* SOURCE DATA:
======

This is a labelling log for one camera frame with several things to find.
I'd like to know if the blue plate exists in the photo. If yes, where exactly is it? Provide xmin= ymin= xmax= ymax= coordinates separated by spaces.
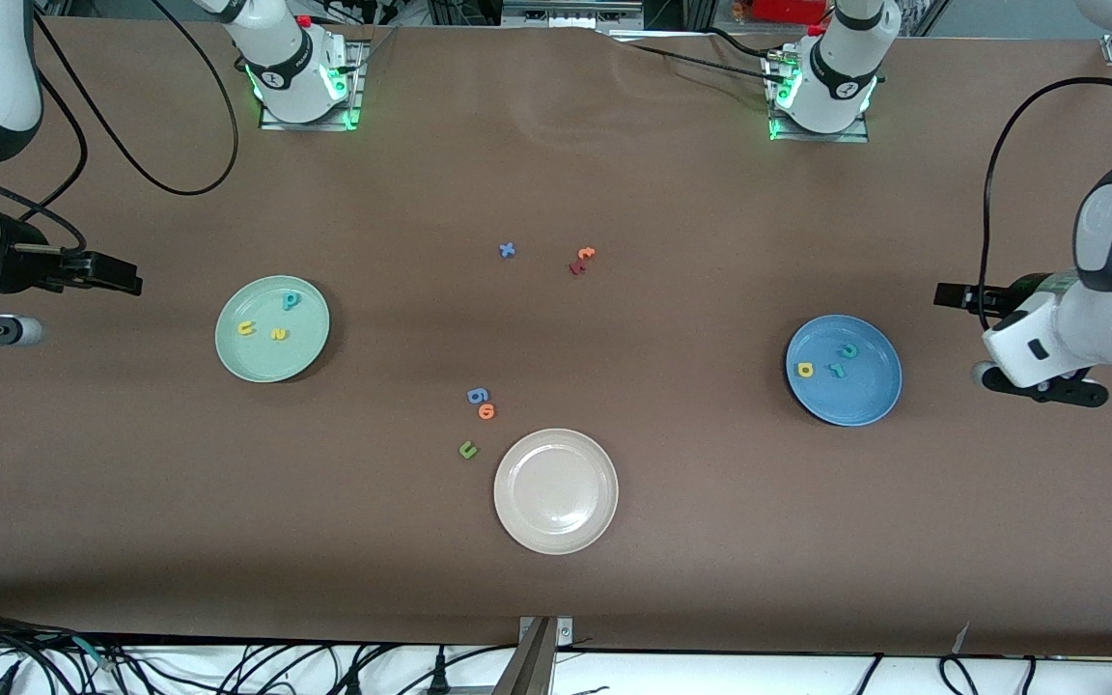
xmin=786 ymin=315 xmax=904 ymax=428

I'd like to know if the green plate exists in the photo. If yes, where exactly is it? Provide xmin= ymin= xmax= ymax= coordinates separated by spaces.
xmin=215 ymin=275 xmax=332 ymax=384

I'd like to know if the red box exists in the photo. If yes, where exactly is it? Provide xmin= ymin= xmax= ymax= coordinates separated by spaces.
xmin=749 ymin=0 xmax=832 ymax=25

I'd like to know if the beige plate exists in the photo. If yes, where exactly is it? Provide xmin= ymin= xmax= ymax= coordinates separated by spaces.
xmin=493 ymin=429 xmax=620 ymax=556

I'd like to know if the grey device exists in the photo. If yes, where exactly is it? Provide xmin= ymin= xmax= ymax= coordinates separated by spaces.
xmin=501 ymin=0 xmax=646 ymax=30

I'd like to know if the brown table cover sheet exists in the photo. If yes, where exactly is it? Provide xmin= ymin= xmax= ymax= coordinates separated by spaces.
xmin=0 ymin=14 xmax=1112 ymax=657

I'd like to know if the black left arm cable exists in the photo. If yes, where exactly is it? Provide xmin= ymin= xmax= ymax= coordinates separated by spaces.
xmin=979 ymin=75 xmax=1112 ymax=334

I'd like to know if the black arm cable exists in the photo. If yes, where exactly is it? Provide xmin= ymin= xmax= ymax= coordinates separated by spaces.
xmin=0 ymin=0 xmax=240 ymax=257
xmin=979 ymin=75 xmax=1112 ymax=334

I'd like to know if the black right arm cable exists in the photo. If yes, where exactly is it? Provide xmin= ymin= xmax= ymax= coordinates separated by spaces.
xmin=0 ymin=0 xmax=240 ymax=257

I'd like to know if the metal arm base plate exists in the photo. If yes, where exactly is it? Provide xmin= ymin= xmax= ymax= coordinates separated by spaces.
xmin=259 ymin=41 xmax=370 ymax=132
xmin=764 ymin=48 xmax=872 ymax=144

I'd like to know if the black cable on table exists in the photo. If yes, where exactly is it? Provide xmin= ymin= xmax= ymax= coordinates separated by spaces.
xmin=701 ymin=27 xmax=779 ymax=59
xmin=609 ymin=37 xmax=791 ymax=86

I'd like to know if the black cable loop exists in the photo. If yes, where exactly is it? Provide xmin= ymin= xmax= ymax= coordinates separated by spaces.
xmin=937 ymin=654 xmax=980 ymax=695

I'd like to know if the metal table bracket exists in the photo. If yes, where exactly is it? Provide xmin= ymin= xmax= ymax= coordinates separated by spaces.
xmin=490 ymin=616 xmax=576 ymax=695

======

* PROBLEM STATEMENT:
Your copy of the material above should be exact and free of pictures.

* EXERCISE OUTPUT:
This is a labelling log for one camera frame with several things to find.
I'd like to know if the blue plate exists in the photo. If yes, where exactly is it? Provide xmin= ymin= xmax= ymax= coordinates separated by spaces.
xmin=786 ymin=315 xmax=904 ymax=428

I'd like to know if the green plate exists in the photo. If yes, where exactly is it? Provide xmin= ymin= xmax= ymax= coordinates separated by spaces.
xmin=215 ymin=275 xmax=332 ymax=384

I'd like to know if the red box exists in the photo. If yes, where exactly is it? Provide xmin= ymin= xmax= ymax= coordinates separated by spaces.
xmin=749 ymin=0 xmax=832 ymax=25

I'd like to know if the beige plate exists in the photo. If yes, where exactly is it? Provide xmin= ymin= xmax= ymax= coordinates separated by spaces.
xmin=493 ymin=429 xmax=620 ymax=556

I'd like to know if the grey device exists in the photo. If yes, where exactly is it? Provide xmin= ymin= xmax= ymax= coordinates separated by spaces.
xmin=501 ymin=0 xmax=646 ymax=30

I'd like to know if the brown table cover sheet exists in the photo. If yes, where exactly is it? Provide xmin= ymin= xmax= ymax= coordinates separated by spaces.
xmin=0 ymin=14 xmax=1112 ymax=657

I'd like to know if the black left arm cable exists in the photo. If yes, where exactly is it? Provide xmin= ymin= xmax= ymax= coordinates separated by spaces.
xmin=979 ymin=75 xmax=1112 ymax=334

I'd like to know if the black arm cable exists in the photo. If yes, where exactly is it? Provide xmin= ymin= xmax= ymax= coordinates separated by spaces.
xmin=0 ymin=0 xmax=240 ymax=257
xmin=979 ymin=75 xmax=1112 ymax=334

I'd like to know if the black right arm cable exists in the photo. If yes, where exactly is it? Provide xmin= ymin= xmax= ymax= coordinates separated by spaces.
xmin=0 ymin=0 xmax=240 ymax=257

I'd like to know if the metal arm base plate exists in the photo. If yes, where exactly is it? Provide xmin= ymin= xmax= ymax= coordinates separated by spaces.
xmin=259 ymin=41 xmax=370 ymax=132
xmin=764 ymin=48 xmax=872 ymax=144

I'd like to know if the black cable on table exists in the photo. If yes, where exactly is it? Provide xmin= ymin= xmax= ymax= coordinates separated by spaces.
xmin=701 ymin=27 xmax=779 ymax=59
xmin=609 ymin=37 xmax=791 ymax=86

I'd like to know if the black cable loop exists in the photo. If yes, where exactly is it? Provide xmin= ymin= xmax= ymax= coordinates separated by spaces.
xmin=937 ymin=654 xmax=980 ymax=695

I'd like to know if the metal table bracket exists in the photo. If yes, where exactly is it? Provide xmin= ymin= xmax= ymax= coordinates separated by spaces.
xmin=490 ymin=616 xmax=576 ymax=695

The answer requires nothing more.